Prey is a space-based FPS that bears a more than a few similarities to the creepy classic System Shock 2. But to say it is a “Shock” game would be doing the game an injustice. There are elements of Alien: Isolation, Deus Ex and Half-Life all woven into this intriguing title, making it feel like a fresh experience. During my time with the game, I played as Morgan Yu (who can be male or female, with no consequence to events), a scientist on a space station research facility. It is quickly discovered that an alien species, which was the subject of your study, has broken out of its confinement and is taking over the station section by section. So, as this is a video game, I set off to save the day with nothing more than a wrench in hand.
The gameplay in Prey is the real highlight of the experience, especially in the first half of the game. This is due to the tense and uncomfortable nature of the design. The first type of alien I came across was the mimic, a small spider-like creature that could imitate any inanimate object from the environment. It doesn’t take much imagination to see how that could lead to more than a few scares. Add to this the fact that ammo is scarce and the whole station has some serious lighting issues and it is a recipe for more than a few jumps. I adored these early hours, even though I never felt comfortable. I would slowly slink into rooms, hide around corners and basically do everything in my power to avoid that potentially lethal coffee cup lying on the floor.
It is a shame then that in the later hours of the game, once I had gained more ammo, more abilities and more tools that this feeling of unease was almost completely erased. Even against baddies much tougher than the mimics, that could decimate me with ease, I didn’t feel as tense as I did in those early hours of the game. It was at this point in the game that it began to turn from a tense thriller into something more in line with games like Bioshock, an intriguing shooter with supernatural powers.
Speaking of powers, Prey includes a nice little take on the ability tree common in games similar to this one. There were basically two paths I could take. The first path was to focus all of my upgrades (or nuromods as the game calls them) on the mechanical side of the skill tree. This allowed me to hack locks, get stronger, improve my combat abilities or simply run faster. The other side of the tree allowed the unlocking of some super cool alien abilities like psionic explosions, mind control or the ability to copy objects just like a mimic. The catch with the alien powers is that if I installed too many of them the station’s automated defences would recognise me as an alien and attack me on sight. In my playthrough, I initially focused on the mechanical side of things, but later in the game I ventured into the alien powers. It felt like a natural way to progress and I am glad I used a combination of the two.
Technically Prey is a mix of both the good and the bad. The good is the stunning graphics on display. The game is a treat to watch with some wonderful enemy design, intriguing environments and excellent amount of detail. The bad however is a prevalence of bugs and glitches as well as some absolutely abysmal load times. I played the game on an Xbox one and experienced two major issues, the first was random crashes in the last few hours of the game (which I believe has been resolved in the most recent patch) and the second was the minute or so it took to load between areas. This loading got especially annoying later in the game where mission objectives required me to go between three or four areas in quick succession. Not only was it annoying but it broke the tension that the early part of the game setup so well.
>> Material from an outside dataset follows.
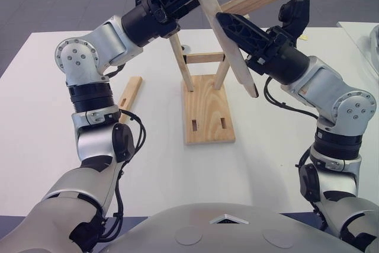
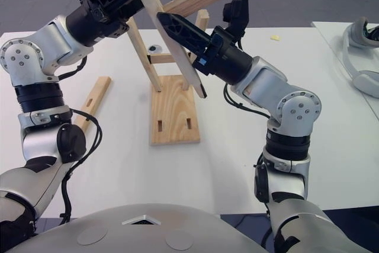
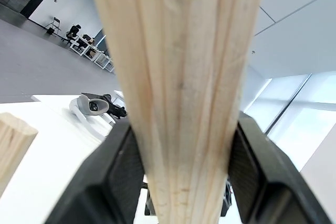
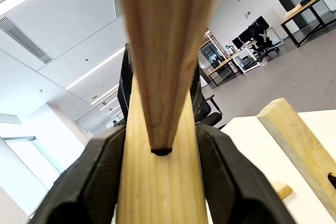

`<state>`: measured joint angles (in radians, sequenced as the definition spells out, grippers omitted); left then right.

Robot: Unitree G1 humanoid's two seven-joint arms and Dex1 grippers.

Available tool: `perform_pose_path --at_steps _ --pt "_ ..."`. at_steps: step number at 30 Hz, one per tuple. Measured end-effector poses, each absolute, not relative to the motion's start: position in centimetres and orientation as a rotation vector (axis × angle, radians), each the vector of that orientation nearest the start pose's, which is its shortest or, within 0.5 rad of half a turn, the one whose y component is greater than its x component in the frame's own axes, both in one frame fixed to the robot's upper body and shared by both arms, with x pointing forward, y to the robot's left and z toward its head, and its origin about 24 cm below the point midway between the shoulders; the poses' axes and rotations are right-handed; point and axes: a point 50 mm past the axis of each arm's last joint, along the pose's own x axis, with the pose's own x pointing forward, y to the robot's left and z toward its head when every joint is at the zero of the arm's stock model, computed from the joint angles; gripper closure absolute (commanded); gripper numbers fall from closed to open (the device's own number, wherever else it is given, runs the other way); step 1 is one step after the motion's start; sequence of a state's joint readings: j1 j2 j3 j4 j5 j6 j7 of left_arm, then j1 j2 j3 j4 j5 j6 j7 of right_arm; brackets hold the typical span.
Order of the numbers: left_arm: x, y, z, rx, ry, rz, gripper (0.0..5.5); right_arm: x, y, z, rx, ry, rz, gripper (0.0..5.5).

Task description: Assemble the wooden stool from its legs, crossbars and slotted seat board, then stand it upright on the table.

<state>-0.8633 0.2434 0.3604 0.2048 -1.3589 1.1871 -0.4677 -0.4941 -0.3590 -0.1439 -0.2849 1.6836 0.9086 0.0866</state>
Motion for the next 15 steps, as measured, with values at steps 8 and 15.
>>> perform_pose_path --at_steps 8,15 --pt "32.2 13.3 24.1 -0.935 0.105 -1.277 3.46 25.6 -12.1 21.3 0.876 0.126 1.154 1.31" --pt "32.9 18.0 27.4 -0.724 0.026 -1.199 3.46 25.2 -12.1 21.2 0.844 0.102 1.172 1.03"
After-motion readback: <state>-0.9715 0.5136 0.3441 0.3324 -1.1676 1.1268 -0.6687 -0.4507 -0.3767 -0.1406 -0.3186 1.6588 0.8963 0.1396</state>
The story in Prey is entertaining and mysterious in equal measures but once again I felt it run out of steam in the latter parts of the game. I feel that after playing it left too much unanswered and only provided the thinnest of conclusions. This, however, could easily just be me and I feel like many will quite enjoy the vague, discussion worthy, finale. One thing that I can wholly recommend though is the sound design. Effects are put to excellent use in amping up the tension while at the same time being unobtrusive. The sound also provided subtle clues to the safety of any area I was in and gave me a slight warning as to when I was in immediate danger.
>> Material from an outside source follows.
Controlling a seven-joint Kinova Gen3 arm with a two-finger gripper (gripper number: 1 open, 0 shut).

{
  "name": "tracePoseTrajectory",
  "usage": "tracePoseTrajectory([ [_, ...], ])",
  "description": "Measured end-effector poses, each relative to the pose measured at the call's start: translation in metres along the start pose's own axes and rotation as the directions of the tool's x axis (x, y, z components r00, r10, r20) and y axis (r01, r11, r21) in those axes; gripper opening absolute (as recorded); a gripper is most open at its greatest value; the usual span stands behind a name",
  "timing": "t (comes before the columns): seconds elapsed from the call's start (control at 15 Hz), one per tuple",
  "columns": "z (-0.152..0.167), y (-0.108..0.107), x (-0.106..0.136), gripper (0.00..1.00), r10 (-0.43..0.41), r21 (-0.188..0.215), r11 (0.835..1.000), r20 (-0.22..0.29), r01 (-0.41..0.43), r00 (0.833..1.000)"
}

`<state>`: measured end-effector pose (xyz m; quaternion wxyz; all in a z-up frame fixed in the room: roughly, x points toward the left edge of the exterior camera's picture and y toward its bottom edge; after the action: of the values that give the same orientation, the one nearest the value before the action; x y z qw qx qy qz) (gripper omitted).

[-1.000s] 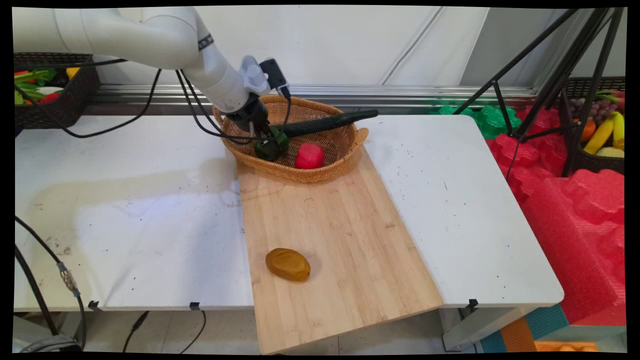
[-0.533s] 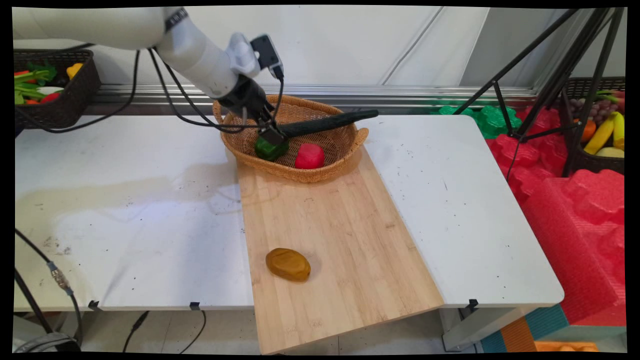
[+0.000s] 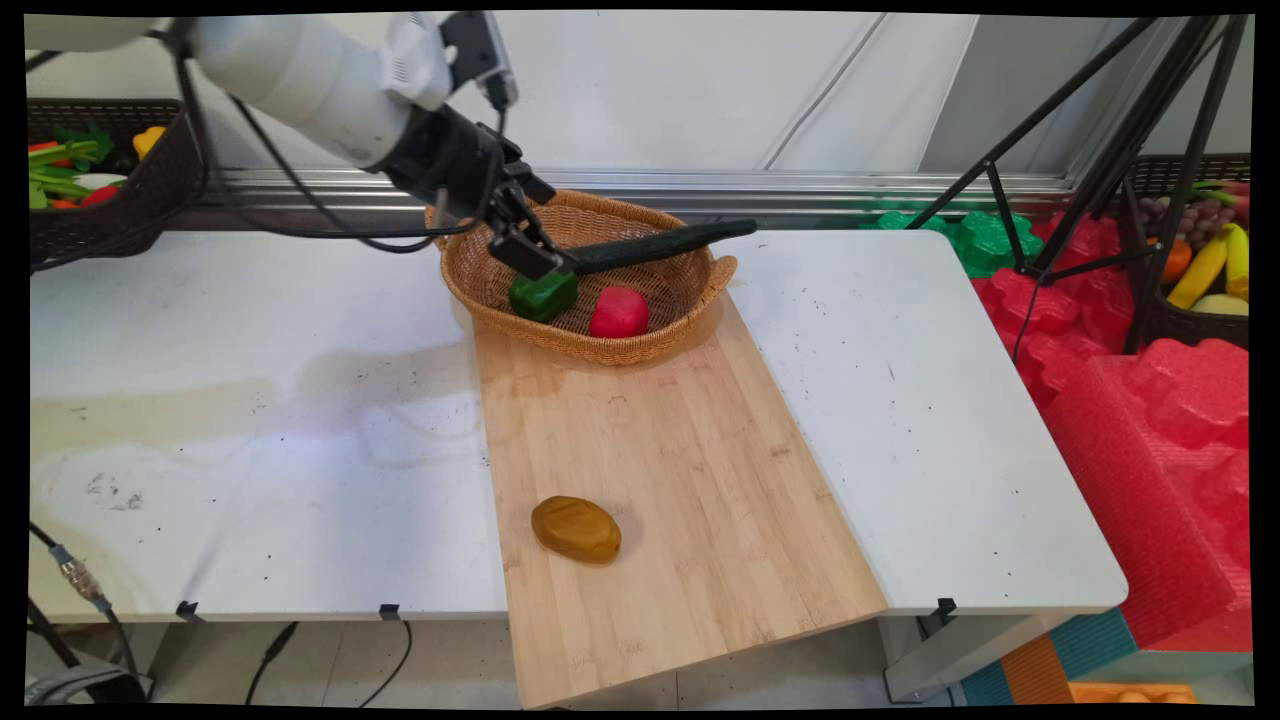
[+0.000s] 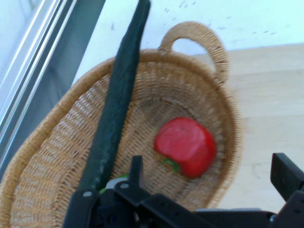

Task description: Pick up the potato from the cutting board

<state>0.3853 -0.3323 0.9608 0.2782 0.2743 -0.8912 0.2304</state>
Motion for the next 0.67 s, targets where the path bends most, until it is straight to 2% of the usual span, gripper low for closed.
tracePoseTrajectory([
  [0.33,-0.045,0.022,-0.021,1.00,0.043,-0.069,0.997,-0.058,-0.047,0.997],
  [0.67,-0.075,0.042,-0.042,1.00,0.091,-0.139,0.985,-0.083,-0.102,0.992],
])
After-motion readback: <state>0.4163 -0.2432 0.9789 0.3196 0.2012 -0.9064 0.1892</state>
To say my feelings towards Prey are a little jumbled is fair. The first 10 hours or so were some of the best gameplay I had experienced this year but as the game went on it started to lose its shine. By about the 16th hour I simply wanted the game done because it had outstayed its welcome. In the end it took me about 20 hours to finish Prey and I would say that about 5 of those just felt like a drag. I think had Arkane delivered something a little shorter, a little tighter and gotten rid of some of the excess then Prey could quite easily have been a GOTY contender. As it is, it is still a very good game and one that should be on everyone’s “to-play” list. Sadly a few technical issues and too much padding hold back Prey and keep it from being the must have experience it so nearly is. That said, with what Arkane has shown in this title, I will be the first person in town lining up for Prey 2, which kind of says it all really.